Recently I read Almost a Woman by Esmeralda Santiago. In the last blog post I only read about 25 pages of the book and I basically had no idea what the book was going to reflect on. In the last blog post I stated that the memoir was a reflection of her success of going to Harvard University(stated in the author's biography), but that is not what the book is about at all. It was actually about the experience she had in life from 13 to 21.

    The book stayed consistent throughout and I actually enjoyed the way it was written. The amazing detail made me feel as if I were sitting right next to her in 1965. There are many pros to this book including: the details, the juiciness of her life, and need for me to not stop reading it. The only con I had with the book is that it didn't become juicy until about ¾ of the book was done. But I understand that this is nonfiction and that this is someone's life we are reading about. The only question that I really have for this book is: What happens next? The book basically leaves you hanging and it stops just before her 21st birthday. Hopefully there is a third book. Anyway below is what the book is actually about and my thoughts on why she made the decisions she made in life.

    The memoir actually starts out slowly. I didn't expect it to be fast paced or anything because it is a person's life but, I did expect it to move a little faster than it did. Santiago is basically explaining how she didn't know a lot of English, how she learned it and became an actress at a performing arts school, and how she met people and stereotypes that she had not thought existed. In the memoir she explains racial tensions and explains how she was not Puertorican, in America, but Spanish. She learned in the acting business that she was not an asset because of her puertorican background. I think that her background was a important aspect in the memoir that made it interesting. If she wasn't puertorican and if she were Caucasian than her life would be completely different. She would have gotten parts in plays and she would probably be successful, as an actress and a dancer, and not have written this book explaining the very crazy details of her life.

    After graduating high school, and she was the first in her family to do so, she got jobs and went to school part time. This confused me because in the biography it was stated that she went to Harvard University, but it is possible she might have gone after the age of 21. She graduates and meets lots of new people from her many jobs, plays, and classes. She meets some of her best friends at her job as and office secretary over the years. Her best friends Regina and Shoshana were there for long periods of time and helped her through things that she never thought she would get through. Unfortunately her best friends leave her to do something else with their lives. This is important because they contribute to the overall theme of the book.

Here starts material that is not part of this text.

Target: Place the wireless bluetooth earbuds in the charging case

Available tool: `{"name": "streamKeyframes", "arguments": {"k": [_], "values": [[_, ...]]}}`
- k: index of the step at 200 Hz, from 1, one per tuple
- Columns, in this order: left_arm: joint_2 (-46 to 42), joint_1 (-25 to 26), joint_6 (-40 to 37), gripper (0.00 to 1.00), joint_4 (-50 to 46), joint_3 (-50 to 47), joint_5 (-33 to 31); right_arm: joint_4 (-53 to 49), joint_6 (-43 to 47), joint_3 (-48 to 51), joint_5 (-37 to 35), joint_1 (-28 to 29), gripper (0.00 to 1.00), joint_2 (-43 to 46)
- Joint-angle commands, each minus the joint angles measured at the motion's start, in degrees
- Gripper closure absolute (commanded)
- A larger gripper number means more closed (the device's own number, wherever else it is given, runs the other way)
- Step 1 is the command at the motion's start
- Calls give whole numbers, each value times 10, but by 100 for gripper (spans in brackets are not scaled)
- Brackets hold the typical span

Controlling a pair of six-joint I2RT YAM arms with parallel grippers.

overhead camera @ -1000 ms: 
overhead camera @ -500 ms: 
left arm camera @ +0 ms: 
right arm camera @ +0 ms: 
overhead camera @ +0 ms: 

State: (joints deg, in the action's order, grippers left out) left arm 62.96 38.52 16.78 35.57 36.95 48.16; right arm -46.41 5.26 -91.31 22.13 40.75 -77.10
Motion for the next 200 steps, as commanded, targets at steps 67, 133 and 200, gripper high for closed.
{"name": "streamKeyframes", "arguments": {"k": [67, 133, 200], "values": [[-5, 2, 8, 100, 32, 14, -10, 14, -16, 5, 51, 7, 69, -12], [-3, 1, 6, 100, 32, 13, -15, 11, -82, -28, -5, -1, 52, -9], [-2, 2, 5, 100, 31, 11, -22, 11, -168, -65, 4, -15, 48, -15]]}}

    From graduating on, she was partially independent because she was out of the house, where she lived with her strict puertorican mother, to go to school/ work. This means she could secretly date men, which is something she could not do before. She dated many men and fell in and out of love with them. This is a consistent theme because without the vivid details of the experiences that she had with these men, the book would be absolutely boring. After she started to date men the book got more interesting. I mean at one point in the book she was going to marry a man that she met just 3 hours before he proposed to her. And to make matters even worse the man that she was going to marry stole planes for a living! Luckily she called off the wedding 2 days before they were going to get married. Other guys she met were minor but added more drama to her life that I didn't think happened in real life. But one man named Ulvi, a famous Turkish film director, was the most important. After knowing Ulvi for just a week, after asking Santiago to play the lead in one of his films, she lost her virginity to him, while some guys she dated for years wouldn't have even touched her because of her strict morals taught by her mother. I think that Ulvi is the most important guy Santiago ever dated not only because he was her longest relationship and that Santiago lost her virginity to him, but because he created the hardest decision for Santiago: the love of him or the love of her beloved Mami.

    The overall theme of this book is: Other things may change us, but we start and end with family. Santiago changed remarkably when she came to America. She wanted to be more American, with makeup and high skirts. Then when she graduated she became a different person with different men. But in the end she always came home. The last chapter of the book is devoted to her mother. It explains how Ulvi wants her to leave her mother's house to come live with him without marriage. Knowing the only thing that her mother wanted from her, other than a great education, was marriage(which is why she didn't leave her mother's house until he was 22). The last passage summed up the whole book and made me realize the theme of the book, “Over the seven months we had known each other I had relinquished my will to his. I'd stopped seeing my friends, stopped dancing, ran from work straight into his arms. But I still went home at night to sleep under Mami's roof. Without say word, Ulvi was asking me to give up too, to choose between them... Covers were pulled over my head to block out the noise, the confusion, the drama of my family's life, I knew, just as Ulvi knew when he asked, that I had made my choice.” ( Santiago 310). It explains how people come and go but family is forever.

    Overall this book was AMAZING! I want to know what happens to the rest of her life. Her acknowledgements explain that she is married and has two children and that she graduated from Harvard, which makes me want to know how she got there. This is such a descriptive book and I hope there are more of them I can read them.